PROBLEM STATEMENT:
Leave out the pictures and output the data verbatim.

DATA:
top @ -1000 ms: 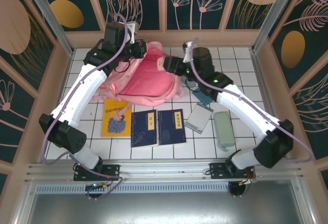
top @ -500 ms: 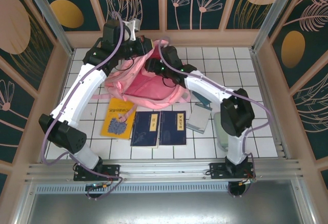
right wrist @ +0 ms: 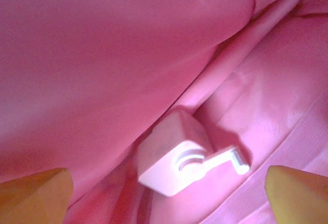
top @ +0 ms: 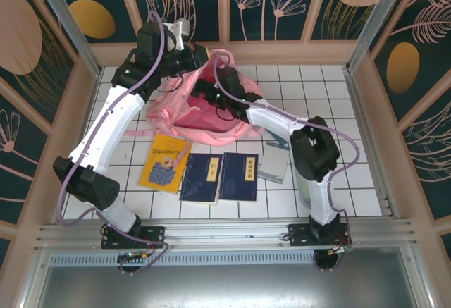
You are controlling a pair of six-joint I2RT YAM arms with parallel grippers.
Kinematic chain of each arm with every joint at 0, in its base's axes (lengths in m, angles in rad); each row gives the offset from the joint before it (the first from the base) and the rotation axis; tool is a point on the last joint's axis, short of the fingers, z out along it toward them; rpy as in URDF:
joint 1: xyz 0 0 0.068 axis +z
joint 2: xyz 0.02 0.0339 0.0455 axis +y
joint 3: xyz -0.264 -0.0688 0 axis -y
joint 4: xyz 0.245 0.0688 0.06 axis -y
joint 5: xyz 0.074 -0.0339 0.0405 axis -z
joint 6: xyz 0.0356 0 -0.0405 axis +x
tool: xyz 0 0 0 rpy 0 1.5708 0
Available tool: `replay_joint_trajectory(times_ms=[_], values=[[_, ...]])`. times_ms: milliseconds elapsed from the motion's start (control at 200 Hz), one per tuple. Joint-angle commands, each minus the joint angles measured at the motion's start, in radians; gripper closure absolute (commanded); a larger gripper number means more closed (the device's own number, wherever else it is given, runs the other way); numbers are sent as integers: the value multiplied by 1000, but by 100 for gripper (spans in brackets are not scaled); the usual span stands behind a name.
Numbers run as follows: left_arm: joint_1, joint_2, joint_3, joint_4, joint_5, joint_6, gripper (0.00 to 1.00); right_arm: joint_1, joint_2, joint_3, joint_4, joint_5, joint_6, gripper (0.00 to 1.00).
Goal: Pack the student bag
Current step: Place the loose stationery in the student bag.
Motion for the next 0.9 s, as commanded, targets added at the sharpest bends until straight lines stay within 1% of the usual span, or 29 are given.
replay_joint_trajectory(times_ms=[0, 95, 135, 175, 235, 280, 380, 425, 550, 626, 666, 726, 746, 786, 846, 891], values=[[5, -40, 18, 117, -46, 51, 100, 0, -169, -126, 168, -57, -65, 4], [24, -44, -25, 102, -121, 65, 100, -2, -317, -298, 306, -79, -108, 5], [43, -50, -58, 124, -116, 49, 100, -2, -381, -357, 341, -78, -132, 5], [67, -55, -96, 154, -93, 20, 100, -1, -436, -390, 327, -45, -154, 6], [97, -61, -147, 201, -50, -22, 100, -3, -511, -408, 247, 41, -175, 5], [115, -65, -174, 230, -29, -47, 100, -6, -561, -425, 194, 80, -213, 5], [128, -65, -198, 271, 8, -78, 100, -7, -657, -440, 40, 221, -277, 5], [128, -62, -194, 276, 17, -81, 100, -22, -683, -436, -54, 258, -281, 6], [130, -56, -175, 271, 28, -75, 100, -87, -745, -465, -297, 312, -239, 6], [130, -50, -161, 260, 41, -69, 100, -137, -791, -514, -401, 286, -221, 6], [130, -46, -156, 256, 46, -68, 100, -151, -811, -535, -457, 293, -210, 5], [130, -41, -151, 257, 54, -70, 100, -150, -838, -569, -522, 305, -200, 4], [130, -39, -149, 258, 57, -73, 100, -180, -844, -576, -542, 309, -196, 3], [130, -33, -144, 260, 69, -80, 100, -191, -854, -590, -588, 324, -186, 1], [130, -26, -138, 266, 91, -90, 100, -207, -864, -612, -641, 345, -168, 1], [130, -19, -131, 265, 104, -93, 100, -228, -871, -633, -661, 332, -163, 1]])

TASK OUTPUT:
top @ -1000 ms: 
top @ -500 ms: 
right wrist @ +0 ms: 
top @ +0 ms: 
You are controlling a pair of six-joint I2RT YAM arms with parallel grippers.
Kinematic chain of each arm with every joint at 0, in its base's axes (lengths in m, angles in rad); each row gives the offset from the joint before it (the first from the base) and the rotation axis; tool is a point on the last joint's axis, short of the fingers, z out along it toward them; rpy as in URDF:
joint 1: xyz 0 0 0.068 axis +z
joint 2: xyz 0.02 0.0339 0.0455 axis +y
joint 3: xyz -0.264 -0.0688 0 axis -y
joint 4: xyz 0.245 0.0688 0.06 axis -y
joint 5: xyz 0.074 -0.0339 0.0405 axis -z
joint 6: xyz 0.0356 0 -0.0405 axis +x
tool: xyz 0 0 0 rpy 0 1.5708 0
Available tool: `replay_joint_trajectory(times_ms=[_], values=[[_, ...]])`. times_ms: milliseconds elapsed from the motion's start (control at 200 Hz), one per tuple. Joint-angle commands, each minus the joint angles measured at the motion's start, in radians; gripper closure absolute (commanded); a larger gripper number means more closed (the device's own number, wherever else it is given, runs the other way); numbers are sent as integers: the value multiplied by 1000, but by 100 for gripper (spans in brackets are not scaled); the usual span stands behind a name.
Numbers run as follows: left_arm: joint_1, joint_2, joint_3, joint_4, joint_5, joint_6, gripper (0.00 to 1.00); right_arm: joint_1, joint_2, joint_3, joint_4, joint_5, joint_6, gripper (0.00 to 1.00).
Goal: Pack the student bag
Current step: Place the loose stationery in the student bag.
Motion for the next 0.9 s, as commanded, targets added at the sharpest bends until straight lines stay within 1% of the usual span, or 29 are given.
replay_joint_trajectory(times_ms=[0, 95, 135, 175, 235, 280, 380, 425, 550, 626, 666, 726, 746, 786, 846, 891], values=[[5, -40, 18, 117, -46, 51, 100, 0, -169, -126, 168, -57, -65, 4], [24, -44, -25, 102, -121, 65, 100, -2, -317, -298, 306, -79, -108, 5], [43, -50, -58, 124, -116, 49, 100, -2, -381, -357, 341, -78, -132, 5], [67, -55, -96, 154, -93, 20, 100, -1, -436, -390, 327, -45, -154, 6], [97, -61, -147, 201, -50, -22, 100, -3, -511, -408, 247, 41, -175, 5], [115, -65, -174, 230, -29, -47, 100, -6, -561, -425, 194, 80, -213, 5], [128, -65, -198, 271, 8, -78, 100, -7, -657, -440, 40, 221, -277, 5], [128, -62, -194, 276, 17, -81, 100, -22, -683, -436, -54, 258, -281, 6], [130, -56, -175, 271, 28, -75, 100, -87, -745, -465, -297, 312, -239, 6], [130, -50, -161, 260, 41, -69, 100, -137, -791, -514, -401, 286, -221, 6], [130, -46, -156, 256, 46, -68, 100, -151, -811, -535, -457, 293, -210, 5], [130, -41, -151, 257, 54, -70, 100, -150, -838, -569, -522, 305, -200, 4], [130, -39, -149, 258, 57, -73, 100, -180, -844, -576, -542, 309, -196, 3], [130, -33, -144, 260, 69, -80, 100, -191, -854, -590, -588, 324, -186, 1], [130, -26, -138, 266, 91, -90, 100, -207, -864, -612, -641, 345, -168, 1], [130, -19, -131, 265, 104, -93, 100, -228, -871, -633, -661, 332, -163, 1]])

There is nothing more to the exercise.